WORK REQUIRED
From the first line of the data below through the line holding "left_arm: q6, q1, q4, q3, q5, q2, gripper", write out each line exactly as it stands.

GIVEN INFORMATION

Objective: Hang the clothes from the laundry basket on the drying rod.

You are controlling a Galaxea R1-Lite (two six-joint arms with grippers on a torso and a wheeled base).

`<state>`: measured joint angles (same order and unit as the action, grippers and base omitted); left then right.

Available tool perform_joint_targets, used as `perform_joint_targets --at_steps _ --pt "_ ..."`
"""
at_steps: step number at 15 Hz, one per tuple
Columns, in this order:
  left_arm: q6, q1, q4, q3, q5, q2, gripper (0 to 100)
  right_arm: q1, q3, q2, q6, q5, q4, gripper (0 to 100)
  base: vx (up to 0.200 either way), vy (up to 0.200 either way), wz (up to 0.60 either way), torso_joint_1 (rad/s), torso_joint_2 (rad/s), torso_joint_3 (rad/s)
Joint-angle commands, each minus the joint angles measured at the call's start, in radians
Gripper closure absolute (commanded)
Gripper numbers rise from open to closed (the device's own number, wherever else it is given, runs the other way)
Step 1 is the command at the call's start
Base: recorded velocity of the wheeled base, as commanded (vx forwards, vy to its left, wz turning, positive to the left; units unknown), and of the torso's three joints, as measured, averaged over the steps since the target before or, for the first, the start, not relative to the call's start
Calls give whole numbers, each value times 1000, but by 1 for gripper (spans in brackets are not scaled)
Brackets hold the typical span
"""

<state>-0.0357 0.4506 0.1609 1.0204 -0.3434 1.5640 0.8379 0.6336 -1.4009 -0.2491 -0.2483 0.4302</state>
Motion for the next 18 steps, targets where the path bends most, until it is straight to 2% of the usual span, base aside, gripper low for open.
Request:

ANSWER BOX
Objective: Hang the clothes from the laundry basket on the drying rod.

You are controlling a Galaxea R1-Lite (two six-joint arms with grippers on a torso and a wheeled base).

`<state>`: measured joint angles (same order and unit as the action, grippers and base omitted); left then right.

Available tool perform_joint_targets, used as `perform_joint_targets --at_steps _ --pt "_ ..."`
"""
at_steps: step number at 15 Hz, one per tuple
Columns, in this order:
  left_arm: q6, q1, q4, q3, q5, q2, gripper (0 to 100)

The output shown is complete.